- _Your instructions_
Scan the records beneath this line for the line holding "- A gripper" and the line holding "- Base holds", then transcribe exactly those two and all lines between.

- _The records_

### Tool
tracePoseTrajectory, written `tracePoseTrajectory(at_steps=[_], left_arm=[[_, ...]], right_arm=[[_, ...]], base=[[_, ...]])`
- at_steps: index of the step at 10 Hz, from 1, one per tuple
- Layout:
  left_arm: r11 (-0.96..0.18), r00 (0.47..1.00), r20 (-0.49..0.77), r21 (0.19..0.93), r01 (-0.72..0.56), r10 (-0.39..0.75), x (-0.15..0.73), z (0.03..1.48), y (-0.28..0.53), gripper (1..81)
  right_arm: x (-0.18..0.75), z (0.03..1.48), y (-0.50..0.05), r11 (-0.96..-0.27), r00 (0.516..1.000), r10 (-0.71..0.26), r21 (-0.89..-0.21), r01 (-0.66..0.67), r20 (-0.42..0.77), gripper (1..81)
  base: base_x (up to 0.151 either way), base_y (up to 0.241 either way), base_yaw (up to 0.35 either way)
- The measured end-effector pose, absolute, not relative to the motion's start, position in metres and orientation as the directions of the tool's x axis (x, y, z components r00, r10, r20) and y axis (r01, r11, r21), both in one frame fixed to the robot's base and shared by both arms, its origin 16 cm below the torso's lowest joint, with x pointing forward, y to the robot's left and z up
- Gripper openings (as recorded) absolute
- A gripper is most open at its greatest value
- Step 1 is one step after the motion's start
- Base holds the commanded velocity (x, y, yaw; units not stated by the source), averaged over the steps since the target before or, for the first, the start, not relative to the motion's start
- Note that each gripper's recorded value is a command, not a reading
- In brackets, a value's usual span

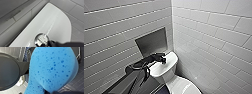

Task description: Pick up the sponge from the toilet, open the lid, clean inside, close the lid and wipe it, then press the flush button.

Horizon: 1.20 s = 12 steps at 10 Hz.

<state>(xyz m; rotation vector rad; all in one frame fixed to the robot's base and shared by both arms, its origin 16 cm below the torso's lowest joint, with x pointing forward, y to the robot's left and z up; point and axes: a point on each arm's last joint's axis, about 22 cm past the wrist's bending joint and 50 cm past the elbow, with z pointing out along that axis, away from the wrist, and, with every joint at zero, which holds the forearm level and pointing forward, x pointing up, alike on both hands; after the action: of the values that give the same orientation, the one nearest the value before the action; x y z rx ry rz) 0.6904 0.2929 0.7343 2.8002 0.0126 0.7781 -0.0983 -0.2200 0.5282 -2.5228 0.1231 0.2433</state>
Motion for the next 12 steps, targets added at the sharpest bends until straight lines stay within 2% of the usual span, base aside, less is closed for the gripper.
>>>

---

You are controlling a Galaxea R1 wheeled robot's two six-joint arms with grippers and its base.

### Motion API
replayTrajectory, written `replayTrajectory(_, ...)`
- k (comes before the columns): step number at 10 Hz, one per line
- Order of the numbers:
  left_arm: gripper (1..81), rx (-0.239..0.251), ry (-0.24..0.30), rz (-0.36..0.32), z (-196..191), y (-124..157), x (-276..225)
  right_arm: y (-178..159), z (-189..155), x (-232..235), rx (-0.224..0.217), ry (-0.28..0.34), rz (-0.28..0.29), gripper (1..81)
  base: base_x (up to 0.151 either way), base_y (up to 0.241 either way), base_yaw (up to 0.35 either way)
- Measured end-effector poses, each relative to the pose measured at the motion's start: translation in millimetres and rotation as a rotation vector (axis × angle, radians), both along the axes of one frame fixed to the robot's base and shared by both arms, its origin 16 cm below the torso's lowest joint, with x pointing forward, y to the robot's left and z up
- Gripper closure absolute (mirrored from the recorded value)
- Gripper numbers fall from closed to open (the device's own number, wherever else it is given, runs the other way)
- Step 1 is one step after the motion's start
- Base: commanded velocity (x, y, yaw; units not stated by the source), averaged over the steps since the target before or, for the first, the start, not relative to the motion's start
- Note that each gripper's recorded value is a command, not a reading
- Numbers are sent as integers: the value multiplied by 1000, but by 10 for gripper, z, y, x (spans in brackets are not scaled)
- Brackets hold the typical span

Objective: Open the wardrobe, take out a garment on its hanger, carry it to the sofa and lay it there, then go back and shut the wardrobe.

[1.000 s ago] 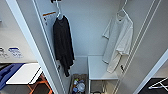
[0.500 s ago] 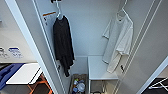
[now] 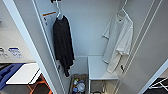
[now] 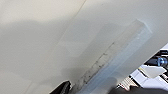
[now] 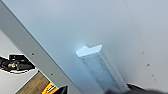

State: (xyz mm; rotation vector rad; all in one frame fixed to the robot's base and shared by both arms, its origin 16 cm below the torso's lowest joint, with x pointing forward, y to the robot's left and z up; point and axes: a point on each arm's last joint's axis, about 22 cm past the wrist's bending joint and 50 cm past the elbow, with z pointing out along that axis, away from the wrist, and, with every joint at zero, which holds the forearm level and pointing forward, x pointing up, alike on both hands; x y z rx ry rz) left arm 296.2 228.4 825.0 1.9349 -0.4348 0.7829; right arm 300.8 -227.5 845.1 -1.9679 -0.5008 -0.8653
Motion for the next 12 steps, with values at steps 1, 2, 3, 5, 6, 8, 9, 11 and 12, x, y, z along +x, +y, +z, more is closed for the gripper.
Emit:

- _Solution to the exercise_
- A gripper is most open at its greatest value
- Step 1 is one step after the motion's start
- Base holds the commanded velocity (x, y, yaw; units not stated by the source), averaged over the steps since the target before or, for the first, the start, not relative to the motion's start

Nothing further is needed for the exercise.